INSTRUCTIONS FOR THE TASK: Out of the lines below, please list those that hold the string "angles".

DATASET EXCERPT:
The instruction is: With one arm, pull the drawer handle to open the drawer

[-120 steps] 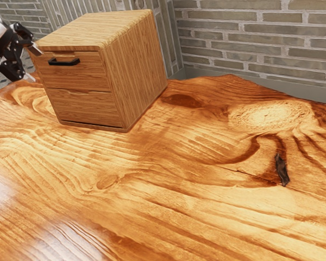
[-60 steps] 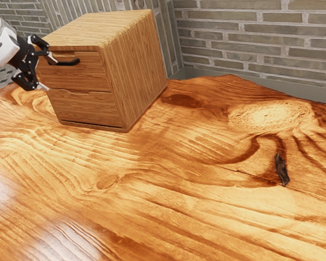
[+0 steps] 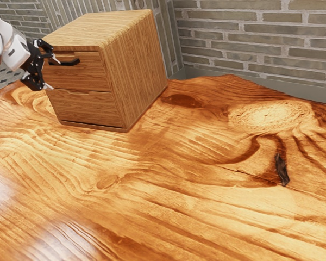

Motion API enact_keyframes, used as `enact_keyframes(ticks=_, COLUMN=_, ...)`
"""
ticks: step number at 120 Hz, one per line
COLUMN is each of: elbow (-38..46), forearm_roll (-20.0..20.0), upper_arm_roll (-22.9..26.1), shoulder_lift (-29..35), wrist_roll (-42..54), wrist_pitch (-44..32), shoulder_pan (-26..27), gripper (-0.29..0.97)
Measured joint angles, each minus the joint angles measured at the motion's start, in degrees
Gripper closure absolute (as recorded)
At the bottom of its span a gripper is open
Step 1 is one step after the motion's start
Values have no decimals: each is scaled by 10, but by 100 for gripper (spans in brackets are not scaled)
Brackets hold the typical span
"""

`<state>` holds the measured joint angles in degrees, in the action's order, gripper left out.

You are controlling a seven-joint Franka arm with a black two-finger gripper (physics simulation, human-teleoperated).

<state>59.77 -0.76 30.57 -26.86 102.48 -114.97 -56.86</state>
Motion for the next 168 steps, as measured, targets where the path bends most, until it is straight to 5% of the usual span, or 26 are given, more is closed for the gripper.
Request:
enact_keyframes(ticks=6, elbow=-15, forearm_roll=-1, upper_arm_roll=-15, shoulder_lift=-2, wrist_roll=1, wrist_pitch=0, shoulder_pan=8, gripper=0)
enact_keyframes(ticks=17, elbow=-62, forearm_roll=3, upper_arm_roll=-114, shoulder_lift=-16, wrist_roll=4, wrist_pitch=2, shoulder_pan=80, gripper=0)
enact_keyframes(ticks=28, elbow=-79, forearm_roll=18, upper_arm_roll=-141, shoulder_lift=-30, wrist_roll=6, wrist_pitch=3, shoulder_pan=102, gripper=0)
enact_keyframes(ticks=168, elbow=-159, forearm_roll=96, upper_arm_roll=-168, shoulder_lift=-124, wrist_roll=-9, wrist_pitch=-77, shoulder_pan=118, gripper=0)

RESPONSE AREA:
Measured joint angles, each minus the joint angles measured at the motion's start, in degrees
`<state>` holds the measured joint angles in degrees, in the action's order, gripper left out.

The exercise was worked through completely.